▶ _Work instructions_
If a line in the data below includes the string "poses", please return a copy of it.

── Supplied records

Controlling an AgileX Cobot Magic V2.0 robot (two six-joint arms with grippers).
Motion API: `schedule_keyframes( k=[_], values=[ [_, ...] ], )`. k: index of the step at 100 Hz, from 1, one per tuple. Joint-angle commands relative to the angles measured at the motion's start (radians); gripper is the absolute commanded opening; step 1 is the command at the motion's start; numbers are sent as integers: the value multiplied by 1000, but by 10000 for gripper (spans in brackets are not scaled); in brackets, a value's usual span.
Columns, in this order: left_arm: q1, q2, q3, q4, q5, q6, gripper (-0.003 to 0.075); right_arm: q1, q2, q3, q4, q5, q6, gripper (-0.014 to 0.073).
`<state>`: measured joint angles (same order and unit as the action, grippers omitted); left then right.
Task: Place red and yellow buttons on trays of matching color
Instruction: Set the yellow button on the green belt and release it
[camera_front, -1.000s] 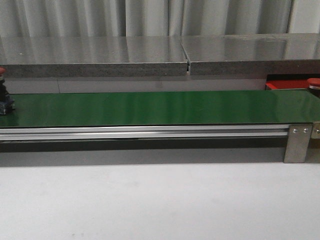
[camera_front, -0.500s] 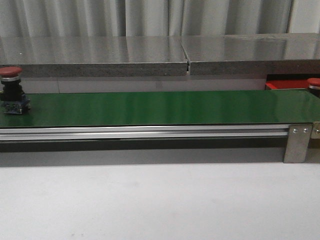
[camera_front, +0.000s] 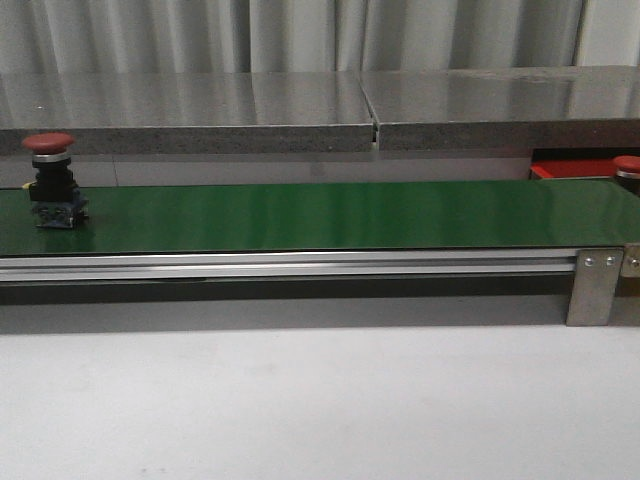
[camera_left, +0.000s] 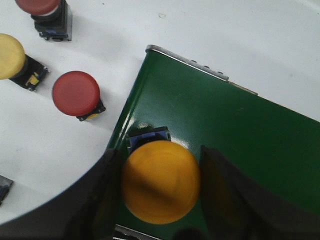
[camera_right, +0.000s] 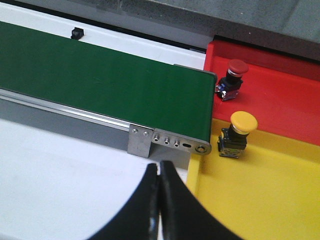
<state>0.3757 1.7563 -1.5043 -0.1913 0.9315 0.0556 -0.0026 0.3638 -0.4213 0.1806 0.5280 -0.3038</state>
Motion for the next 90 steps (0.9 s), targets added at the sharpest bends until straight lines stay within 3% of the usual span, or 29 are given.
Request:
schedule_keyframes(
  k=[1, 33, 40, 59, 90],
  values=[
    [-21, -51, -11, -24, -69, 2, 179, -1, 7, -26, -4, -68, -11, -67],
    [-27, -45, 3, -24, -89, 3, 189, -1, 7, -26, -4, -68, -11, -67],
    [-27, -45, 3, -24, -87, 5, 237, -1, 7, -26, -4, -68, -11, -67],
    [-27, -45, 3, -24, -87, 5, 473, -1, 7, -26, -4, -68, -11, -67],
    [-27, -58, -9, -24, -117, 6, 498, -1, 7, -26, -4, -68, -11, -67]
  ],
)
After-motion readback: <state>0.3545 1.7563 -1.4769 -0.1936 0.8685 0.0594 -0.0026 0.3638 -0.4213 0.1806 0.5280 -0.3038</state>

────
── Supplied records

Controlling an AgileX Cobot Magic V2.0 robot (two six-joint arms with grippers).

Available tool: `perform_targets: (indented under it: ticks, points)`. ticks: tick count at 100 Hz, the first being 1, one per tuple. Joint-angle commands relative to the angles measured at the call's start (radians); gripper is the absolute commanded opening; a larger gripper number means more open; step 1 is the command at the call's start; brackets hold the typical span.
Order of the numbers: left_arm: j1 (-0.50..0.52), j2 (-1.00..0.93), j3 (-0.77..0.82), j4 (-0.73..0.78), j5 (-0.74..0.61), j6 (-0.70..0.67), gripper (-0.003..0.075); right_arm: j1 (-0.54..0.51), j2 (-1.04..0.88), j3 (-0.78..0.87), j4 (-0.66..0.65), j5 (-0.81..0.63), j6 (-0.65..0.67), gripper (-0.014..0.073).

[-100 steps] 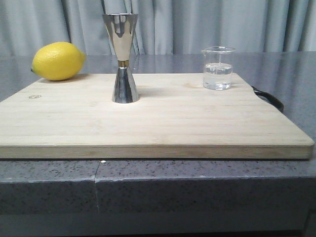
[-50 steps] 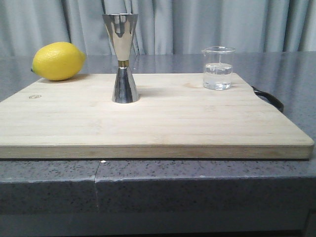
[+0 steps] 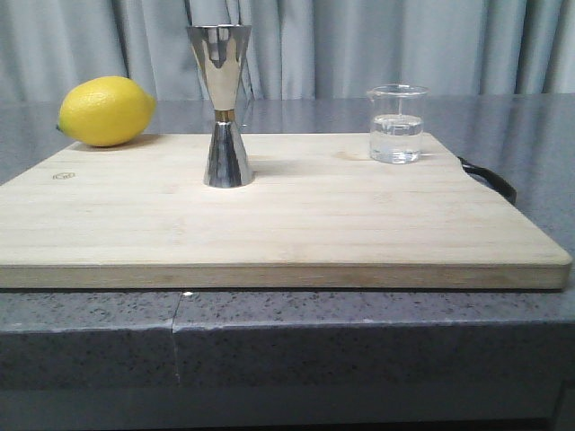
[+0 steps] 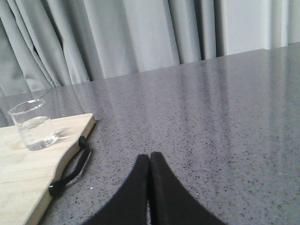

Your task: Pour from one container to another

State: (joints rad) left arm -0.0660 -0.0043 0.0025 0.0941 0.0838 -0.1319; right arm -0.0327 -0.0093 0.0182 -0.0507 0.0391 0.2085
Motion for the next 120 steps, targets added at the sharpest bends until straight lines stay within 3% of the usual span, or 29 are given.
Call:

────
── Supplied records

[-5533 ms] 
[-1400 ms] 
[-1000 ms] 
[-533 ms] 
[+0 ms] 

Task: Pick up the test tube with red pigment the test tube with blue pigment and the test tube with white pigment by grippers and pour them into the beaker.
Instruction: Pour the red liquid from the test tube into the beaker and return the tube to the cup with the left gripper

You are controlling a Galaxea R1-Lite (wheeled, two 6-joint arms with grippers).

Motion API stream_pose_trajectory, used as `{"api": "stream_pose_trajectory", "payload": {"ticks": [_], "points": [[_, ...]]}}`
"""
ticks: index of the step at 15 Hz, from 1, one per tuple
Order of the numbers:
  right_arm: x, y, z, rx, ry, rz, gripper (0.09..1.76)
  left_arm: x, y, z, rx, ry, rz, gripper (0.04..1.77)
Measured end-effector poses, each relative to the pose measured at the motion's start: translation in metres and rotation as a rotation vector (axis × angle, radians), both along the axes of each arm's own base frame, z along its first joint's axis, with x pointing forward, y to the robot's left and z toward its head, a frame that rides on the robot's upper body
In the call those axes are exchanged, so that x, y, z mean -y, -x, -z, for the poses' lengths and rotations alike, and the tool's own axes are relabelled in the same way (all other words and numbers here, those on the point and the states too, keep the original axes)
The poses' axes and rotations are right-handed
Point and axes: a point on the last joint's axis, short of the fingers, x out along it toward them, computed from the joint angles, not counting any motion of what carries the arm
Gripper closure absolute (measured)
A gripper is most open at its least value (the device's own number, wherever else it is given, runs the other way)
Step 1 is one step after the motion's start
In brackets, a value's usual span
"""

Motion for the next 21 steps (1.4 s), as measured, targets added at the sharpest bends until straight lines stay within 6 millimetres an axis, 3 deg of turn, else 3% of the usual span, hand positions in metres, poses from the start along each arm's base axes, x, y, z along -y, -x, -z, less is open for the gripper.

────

▶ _Solution_
Measured end-effector poses, each relative to the pose measured at the motion's start: translation in metres and rotation as a rotation vector (axis × angle, radians), both along the axes of each arm's own base frame, z along its first joint's axis, with x pointing forward, y to the robot's left and z toward its head, a frame that rides on the robot's upper body
In the call those axes are exchanged, so that x, y, z mean -y, -x, -z, for the poses' lengths and rotations alike, and the tool's own axes are relabelled in the same way (all other words and numbers here, those on the point and the states too, keep the original axes)
The poses' axes and rotations are right-handed
Motion for the next 21 steps (1.4 s), as measured, targets added at the sharpest bends until straight lines stay within 6 millimetres an axis, 3 deg of turn, else 3% of the usual span, hand positions in metres, poses from the start along each arm's base axes, x, y, z along -y, -x, -z, less is open for the gripper.

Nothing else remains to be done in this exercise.